▶ AIM OF THE TASK: Keeping pictures out, repeat the lines of the listing below exactly, starting at its first line and finishing with the one that holds "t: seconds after".

▶ INFORMATION SUPPLIED:
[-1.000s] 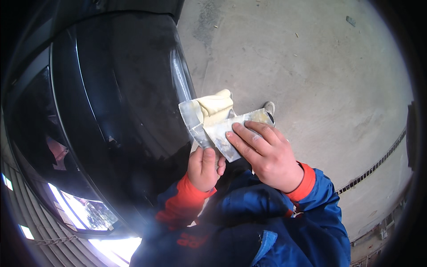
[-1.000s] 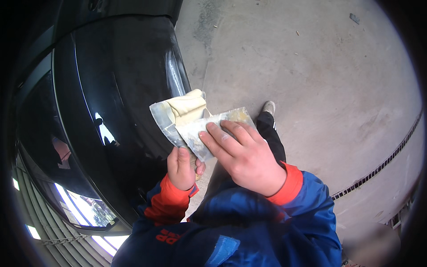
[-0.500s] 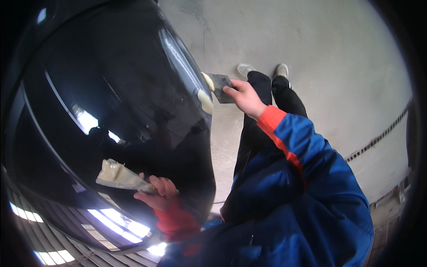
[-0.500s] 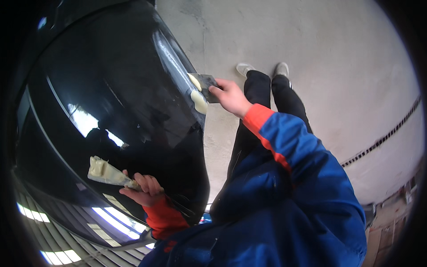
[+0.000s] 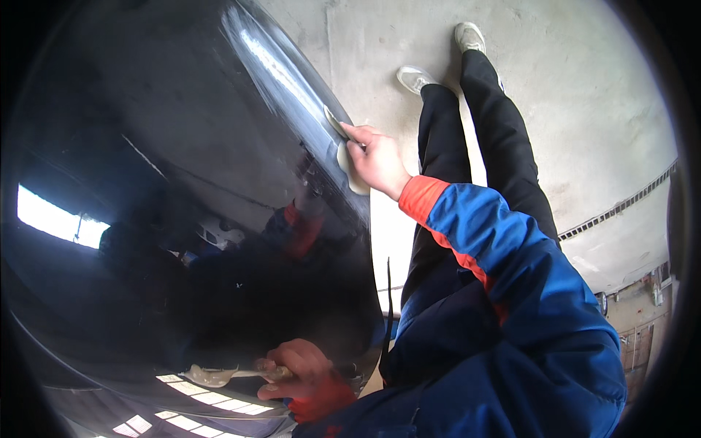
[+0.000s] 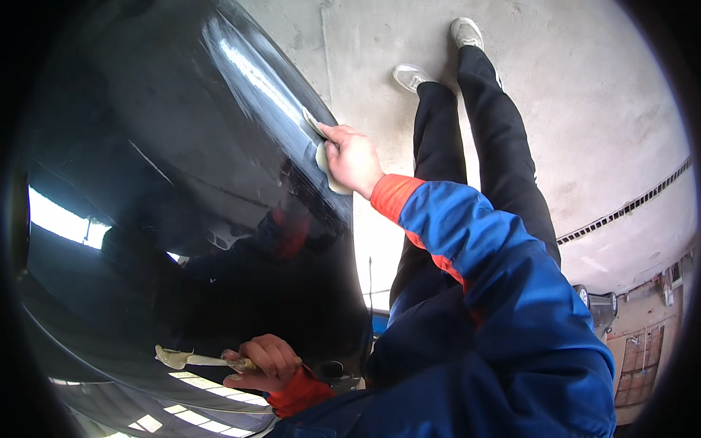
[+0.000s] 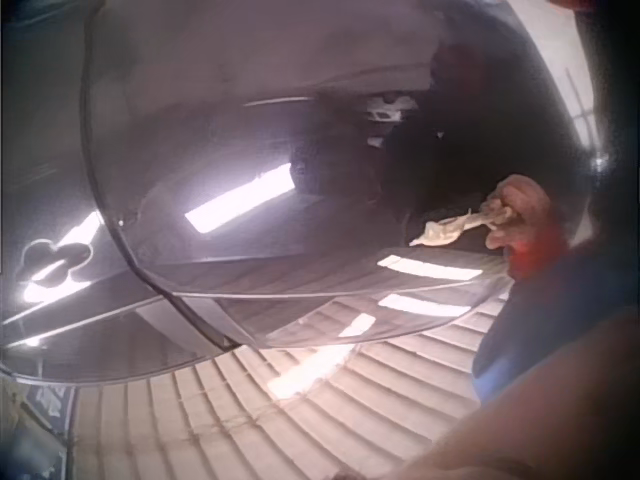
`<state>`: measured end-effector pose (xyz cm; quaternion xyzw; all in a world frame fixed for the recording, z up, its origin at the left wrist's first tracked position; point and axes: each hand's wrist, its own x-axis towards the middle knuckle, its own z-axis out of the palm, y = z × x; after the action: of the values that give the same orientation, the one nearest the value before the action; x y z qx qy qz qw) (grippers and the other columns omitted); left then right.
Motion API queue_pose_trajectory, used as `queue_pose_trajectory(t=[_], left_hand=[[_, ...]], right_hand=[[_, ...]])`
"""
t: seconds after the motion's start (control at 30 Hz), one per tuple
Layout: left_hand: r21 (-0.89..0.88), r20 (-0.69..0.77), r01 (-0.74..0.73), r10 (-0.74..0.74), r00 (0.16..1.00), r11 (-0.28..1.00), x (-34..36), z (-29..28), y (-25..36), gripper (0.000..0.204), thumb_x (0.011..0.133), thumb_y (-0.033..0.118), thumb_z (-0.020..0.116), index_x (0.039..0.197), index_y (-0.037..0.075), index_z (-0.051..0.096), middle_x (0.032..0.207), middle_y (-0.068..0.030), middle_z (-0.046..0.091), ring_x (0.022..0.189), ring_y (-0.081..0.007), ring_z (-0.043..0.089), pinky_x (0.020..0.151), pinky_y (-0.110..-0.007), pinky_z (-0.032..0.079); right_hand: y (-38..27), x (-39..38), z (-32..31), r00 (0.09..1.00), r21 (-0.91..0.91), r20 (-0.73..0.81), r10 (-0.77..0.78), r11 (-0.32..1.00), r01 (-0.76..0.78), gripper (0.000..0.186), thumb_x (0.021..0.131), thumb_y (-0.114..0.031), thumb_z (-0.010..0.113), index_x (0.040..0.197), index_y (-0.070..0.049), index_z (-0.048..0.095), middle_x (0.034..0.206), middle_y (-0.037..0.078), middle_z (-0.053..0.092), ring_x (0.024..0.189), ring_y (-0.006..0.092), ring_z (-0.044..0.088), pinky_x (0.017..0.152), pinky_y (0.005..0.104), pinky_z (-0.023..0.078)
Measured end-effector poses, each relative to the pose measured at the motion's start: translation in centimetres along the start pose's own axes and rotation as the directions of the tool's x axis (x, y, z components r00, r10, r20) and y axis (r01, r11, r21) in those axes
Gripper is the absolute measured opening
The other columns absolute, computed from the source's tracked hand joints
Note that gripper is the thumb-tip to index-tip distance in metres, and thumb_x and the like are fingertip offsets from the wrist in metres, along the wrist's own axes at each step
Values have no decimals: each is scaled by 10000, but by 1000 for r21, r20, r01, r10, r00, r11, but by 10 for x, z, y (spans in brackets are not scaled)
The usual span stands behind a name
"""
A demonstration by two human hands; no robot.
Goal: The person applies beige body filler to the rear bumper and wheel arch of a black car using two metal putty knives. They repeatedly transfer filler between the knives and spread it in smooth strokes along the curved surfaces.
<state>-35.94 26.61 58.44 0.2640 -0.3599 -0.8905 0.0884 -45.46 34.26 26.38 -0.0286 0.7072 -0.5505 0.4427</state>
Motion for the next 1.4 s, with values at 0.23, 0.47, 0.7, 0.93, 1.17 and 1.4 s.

▶ RESULT FOR THIS EXERCISE:
[-1.000s] 
[-1.000s] 
[-0.500s] 
[-0.500s] 
[+0.000s] 
[+0.000s] 
[+0.000s] 
`<state>`: measured end-effector pose (xyz cm; quaternion xyzw; all in a world frame fixed for the recording, z up, its origin at the left wrist's first tracked position; point and axes: each hand's wrist, its own x-axis towards the middle knuckle, its own z-axis out of the palm, y = z × x; after the action: of the values that give the same orientation, the one nearest the value before the action; x y z qx qy qz qw) (grippers and the other columns omitted); left then right.
Motion API queue_pose_trajectory, used as `queue_pose_trajectory(t=[_], left_hand=[[_, ...]], right_hand=[[_, ...]])`
"""
t: seconds after the motion's start (control at 30 Hz), one per tuple

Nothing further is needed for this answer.